Bound for the correlation of three random variables

Question

There are three random variables, $x,y,z$. The three correlations between the three variables are the same. That is,

$$\rho=\textrm{cor}(x,y)=\textrm{cor}(x,z)=\textrm{cor}(y,z)$$

What is the tightest bound you can give for $\rho$?

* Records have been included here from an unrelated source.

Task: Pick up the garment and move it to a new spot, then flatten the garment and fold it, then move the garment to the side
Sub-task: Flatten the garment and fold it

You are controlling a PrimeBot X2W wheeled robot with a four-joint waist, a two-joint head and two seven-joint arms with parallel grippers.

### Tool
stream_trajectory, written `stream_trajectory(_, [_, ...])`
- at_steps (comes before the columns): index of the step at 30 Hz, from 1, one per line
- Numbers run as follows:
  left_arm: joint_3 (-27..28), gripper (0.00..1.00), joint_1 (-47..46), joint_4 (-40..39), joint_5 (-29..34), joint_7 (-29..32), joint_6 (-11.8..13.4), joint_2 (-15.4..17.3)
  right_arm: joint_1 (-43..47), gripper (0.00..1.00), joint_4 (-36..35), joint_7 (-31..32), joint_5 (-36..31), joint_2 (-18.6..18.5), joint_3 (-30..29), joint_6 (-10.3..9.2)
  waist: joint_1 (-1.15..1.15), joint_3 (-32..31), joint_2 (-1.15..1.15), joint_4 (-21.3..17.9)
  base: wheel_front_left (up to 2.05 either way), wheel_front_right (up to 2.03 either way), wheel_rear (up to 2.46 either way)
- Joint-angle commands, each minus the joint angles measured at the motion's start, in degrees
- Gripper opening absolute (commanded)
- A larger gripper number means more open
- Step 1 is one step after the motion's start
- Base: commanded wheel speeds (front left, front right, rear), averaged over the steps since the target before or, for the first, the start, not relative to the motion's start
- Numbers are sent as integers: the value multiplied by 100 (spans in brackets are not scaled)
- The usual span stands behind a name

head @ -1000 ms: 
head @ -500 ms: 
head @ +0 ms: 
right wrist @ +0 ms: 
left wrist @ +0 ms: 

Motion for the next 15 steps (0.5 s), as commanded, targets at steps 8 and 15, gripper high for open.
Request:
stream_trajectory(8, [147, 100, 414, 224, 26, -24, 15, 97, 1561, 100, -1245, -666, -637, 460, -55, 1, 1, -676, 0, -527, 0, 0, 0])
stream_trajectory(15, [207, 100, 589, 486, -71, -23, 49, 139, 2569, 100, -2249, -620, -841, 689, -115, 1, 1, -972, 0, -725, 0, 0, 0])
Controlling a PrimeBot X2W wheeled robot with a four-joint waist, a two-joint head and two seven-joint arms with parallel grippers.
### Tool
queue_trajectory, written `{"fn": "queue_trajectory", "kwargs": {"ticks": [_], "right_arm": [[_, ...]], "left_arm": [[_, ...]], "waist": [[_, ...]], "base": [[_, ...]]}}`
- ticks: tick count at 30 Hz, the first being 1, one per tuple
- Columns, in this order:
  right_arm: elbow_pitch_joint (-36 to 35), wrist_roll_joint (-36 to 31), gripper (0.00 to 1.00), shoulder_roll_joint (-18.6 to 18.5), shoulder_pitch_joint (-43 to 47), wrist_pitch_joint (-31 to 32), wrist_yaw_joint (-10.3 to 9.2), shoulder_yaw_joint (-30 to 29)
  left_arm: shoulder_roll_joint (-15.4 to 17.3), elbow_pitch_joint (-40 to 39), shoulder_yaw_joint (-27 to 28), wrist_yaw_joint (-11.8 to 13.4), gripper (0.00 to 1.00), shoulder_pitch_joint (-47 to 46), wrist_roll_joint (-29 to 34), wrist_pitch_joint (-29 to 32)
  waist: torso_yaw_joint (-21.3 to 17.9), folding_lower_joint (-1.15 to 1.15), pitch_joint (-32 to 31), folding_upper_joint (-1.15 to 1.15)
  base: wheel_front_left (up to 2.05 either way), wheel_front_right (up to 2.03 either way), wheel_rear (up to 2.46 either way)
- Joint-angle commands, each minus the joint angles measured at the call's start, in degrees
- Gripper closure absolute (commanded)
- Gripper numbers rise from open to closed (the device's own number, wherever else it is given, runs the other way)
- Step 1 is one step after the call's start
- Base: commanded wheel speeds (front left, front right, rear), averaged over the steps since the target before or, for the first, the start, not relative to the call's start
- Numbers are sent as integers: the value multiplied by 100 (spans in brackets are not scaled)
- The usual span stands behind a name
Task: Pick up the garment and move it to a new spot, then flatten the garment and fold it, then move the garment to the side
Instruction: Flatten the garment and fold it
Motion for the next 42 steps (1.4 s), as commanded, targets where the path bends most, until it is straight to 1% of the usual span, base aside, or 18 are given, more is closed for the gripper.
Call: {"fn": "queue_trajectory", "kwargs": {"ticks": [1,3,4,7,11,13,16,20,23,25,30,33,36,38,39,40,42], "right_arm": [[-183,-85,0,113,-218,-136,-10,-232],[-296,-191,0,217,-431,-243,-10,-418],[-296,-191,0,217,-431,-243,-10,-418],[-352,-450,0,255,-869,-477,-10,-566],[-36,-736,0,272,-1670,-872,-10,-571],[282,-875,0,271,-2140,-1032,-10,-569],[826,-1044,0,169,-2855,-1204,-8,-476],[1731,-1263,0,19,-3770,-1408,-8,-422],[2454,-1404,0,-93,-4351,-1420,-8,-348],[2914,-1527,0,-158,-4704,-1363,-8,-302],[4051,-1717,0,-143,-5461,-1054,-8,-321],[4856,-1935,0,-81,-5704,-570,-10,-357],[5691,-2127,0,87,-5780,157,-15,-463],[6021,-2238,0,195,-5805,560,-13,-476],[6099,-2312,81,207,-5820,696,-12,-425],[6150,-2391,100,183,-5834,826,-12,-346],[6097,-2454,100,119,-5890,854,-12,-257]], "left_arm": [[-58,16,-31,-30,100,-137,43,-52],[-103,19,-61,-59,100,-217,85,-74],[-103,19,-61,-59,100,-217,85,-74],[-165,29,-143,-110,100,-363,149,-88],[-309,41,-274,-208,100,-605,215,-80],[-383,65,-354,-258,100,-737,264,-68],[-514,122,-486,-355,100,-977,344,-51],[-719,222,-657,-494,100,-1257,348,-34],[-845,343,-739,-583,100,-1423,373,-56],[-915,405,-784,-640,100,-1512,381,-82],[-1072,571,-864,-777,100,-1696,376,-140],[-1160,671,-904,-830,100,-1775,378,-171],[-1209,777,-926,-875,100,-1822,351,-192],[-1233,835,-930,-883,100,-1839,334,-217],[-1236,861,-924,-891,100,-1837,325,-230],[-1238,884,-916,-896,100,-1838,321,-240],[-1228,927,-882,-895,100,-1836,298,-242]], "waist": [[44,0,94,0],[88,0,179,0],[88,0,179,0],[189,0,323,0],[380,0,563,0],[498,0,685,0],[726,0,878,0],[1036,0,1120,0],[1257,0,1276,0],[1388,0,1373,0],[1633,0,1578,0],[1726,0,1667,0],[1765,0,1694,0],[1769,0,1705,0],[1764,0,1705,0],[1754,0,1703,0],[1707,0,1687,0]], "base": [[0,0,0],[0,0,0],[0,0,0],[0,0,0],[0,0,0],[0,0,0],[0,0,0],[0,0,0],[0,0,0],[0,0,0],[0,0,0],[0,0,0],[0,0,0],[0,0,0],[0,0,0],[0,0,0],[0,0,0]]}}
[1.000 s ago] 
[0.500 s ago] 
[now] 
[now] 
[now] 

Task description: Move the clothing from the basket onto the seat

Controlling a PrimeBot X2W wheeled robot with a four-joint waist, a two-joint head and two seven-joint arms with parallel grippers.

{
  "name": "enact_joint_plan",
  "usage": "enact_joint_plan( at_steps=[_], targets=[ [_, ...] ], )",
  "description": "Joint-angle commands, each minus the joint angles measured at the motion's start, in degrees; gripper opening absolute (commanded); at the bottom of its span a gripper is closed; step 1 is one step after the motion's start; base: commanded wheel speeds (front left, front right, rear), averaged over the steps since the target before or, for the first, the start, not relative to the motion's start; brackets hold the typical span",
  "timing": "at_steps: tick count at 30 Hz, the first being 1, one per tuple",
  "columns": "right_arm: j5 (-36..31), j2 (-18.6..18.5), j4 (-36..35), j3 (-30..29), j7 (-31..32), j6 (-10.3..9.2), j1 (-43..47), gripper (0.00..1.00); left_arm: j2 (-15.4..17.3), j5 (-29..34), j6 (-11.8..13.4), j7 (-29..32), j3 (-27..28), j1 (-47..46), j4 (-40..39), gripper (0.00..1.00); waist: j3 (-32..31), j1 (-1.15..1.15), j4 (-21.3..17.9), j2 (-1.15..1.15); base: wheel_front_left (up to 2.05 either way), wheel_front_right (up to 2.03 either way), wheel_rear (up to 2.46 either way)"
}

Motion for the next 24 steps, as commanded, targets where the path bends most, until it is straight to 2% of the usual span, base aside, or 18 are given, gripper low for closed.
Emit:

Presumably by "pho", you mean *rho* ($\rho$). However, your question is not clear. What do you mean by "What’s the tightest bound you can give"? — gung - Reinstate Monica, Oct 15 '13 at 01:57
Well the name of the variable is just a dummy. By tightest bound, I mean something like [-1, 1] for a correlation, but this clearly isn't the tightest possible bound. — user1352399, Oct 15 '13 at 02:08
Do you mean that rho=cor(x,y)=cor(x,z)=cor(y,z), and what are the limits for rho? — user31264, Oct 15 '13 at 02:23
Yes I mean that rho=cor(x,y)=cor(x,z)=cor(y,z) and what are the limits for rho. Dilip, can you extend that to say that rho must be non-negative, ie >= 0? — user1352399, Oct 15 '13 at 02:44
**Closely related**: http://stats.stackexchange.com/questions/5747. It's not quite a duplicate, but its answers provide some results for the general trivariate correlation matrix that are easy to specialize to this case. The two points they do not cover are sufficiency--namely, showing that any matrix whose coefficients satisfy the conditions actually is a correlation matrix for some distribution--and tightness (there are no better bounds). — whuber, Oct 15 '13 at 05:06
See also the duplicate question here: http://stats.stackexchange.com/questions/97912/which-equal-correlations-of-three-random-variables-are-possible with an answer that is easier to parse for those with less of a background in mathematics. — russellpierce, May 16 '14 at 13:51
For the result pointed out above: "the minimum common correlation of n random variables is −1/(n−1)", could anybody point me to a reference that would be appropriate to cite in an academic journal? I'd like to have a citation for this point, and it's off-topic enough to make reproducing the proof inappropriate. It would also, unfortunately, not be considered acceptable to cite stackexchange. Thanks in advance! — James Paul Herman, May 23 '18 at 23:50
@James This is so well known I'm sure you will find it in just about any textbook that discusses multiple correlation. I believe I first encountered it in Lee Wilkinson's Systat manual... . — whuber, May 24 '18 at 00:18
A textbook to cite for this is Seber & Lee "Linear Regression Analysis" (At least it was in first edition ...) — kjetil b halvorsen, Nov 27 '18 at 18:46

Dilip Sarwate · Answer 1 · 2017-03-03T23:34:26.163

The common correlation $\rho$ can have value $+1$ but not $-1$. If $\rho_{X,Y}= \rho_{X,Z}=-1$, then $\rho_{Y,Z}$ cannot equal $-1$ but is in fact $+1$. The smallest value of the common correlation of three random variables is $-\frac{1}{2}$. More generally, the minimum common correlation of $n$ random variables is $-\frac{1}{n-1}$ when, regarded as vectors, they are at the vertices of a simplex (of dimension $n-1$) in $n$-dimensional space.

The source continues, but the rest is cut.